**WORK TO BE COMPLETED:**
All lines from the one with "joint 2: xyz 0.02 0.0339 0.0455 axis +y" to the end of the data: return those exactly, and only those.

**THE DATA:**
□ □ □ □ □
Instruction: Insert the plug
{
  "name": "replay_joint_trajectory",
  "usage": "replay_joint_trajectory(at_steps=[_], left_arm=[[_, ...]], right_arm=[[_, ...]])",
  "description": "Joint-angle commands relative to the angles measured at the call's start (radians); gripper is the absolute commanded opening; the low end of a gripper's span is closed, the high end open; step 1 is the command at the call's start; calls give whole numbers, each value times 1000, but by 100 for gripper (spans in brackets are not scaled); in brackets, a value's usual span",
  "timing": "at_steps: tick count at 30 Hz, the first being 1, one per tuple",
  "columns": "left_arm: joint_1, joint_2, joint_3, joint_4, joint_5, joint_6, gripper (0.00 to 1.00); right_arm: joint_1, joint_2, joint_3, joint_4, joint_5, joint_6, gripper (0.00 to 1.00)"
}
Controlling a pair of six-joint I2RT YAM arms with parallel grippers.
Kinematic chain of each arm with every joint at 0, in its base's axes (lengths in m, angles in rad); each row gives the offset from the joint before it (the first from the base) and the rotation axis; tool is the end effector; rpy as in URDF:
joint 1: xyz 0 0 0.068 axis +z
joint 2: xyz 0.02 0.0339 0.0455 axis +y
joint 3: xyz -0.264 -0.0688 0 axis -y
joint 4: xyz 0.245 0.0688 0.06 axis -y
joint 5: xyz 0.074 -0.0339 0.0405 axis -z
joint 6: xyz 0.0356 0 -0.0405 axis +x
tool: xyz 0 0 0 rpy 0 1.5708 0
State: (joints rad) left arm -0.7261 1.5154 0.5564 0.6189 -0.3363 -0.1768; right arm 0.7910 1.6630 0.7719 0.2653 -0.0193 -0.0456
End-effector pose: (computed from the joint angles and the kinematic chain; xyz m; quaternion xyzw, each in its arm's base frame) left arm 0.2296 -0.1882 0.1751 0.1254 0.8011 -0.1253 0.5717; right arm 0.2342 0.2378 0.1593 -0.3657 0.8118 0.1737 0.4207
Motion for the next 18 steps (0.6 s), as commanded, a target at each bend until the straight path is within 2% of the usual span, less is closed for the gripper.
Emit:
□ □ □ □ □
**THE COMPLETED TASK:**
joint 2: xyz 0.02 0.0339 0.0455 axis +y
joint 3: xyz -0.264 -0.0688 0 axis -y
joint 4: xyz 0.245 0.0688 0.06 axis -y
joint 5: xyz 0.074 -0.0339 0.0405 axis -z
joint 6: xyz 0.0356 0 -0.0405 axis +x
tool: xyz 0 0 0 rpy 0 1.5708 0
State: (joints rad) left arm -0.7261 1.5154 0.5564 0.6189 -0.3363 -0.1768; right arm 0.7910 1.6630 0.7719 0.2653 -0.0193 -0.0456
End-effector pose: (computed from the joint angles and the kinematic chain; xyz m; quaternion xyzw, each in its arm's base frame) left arm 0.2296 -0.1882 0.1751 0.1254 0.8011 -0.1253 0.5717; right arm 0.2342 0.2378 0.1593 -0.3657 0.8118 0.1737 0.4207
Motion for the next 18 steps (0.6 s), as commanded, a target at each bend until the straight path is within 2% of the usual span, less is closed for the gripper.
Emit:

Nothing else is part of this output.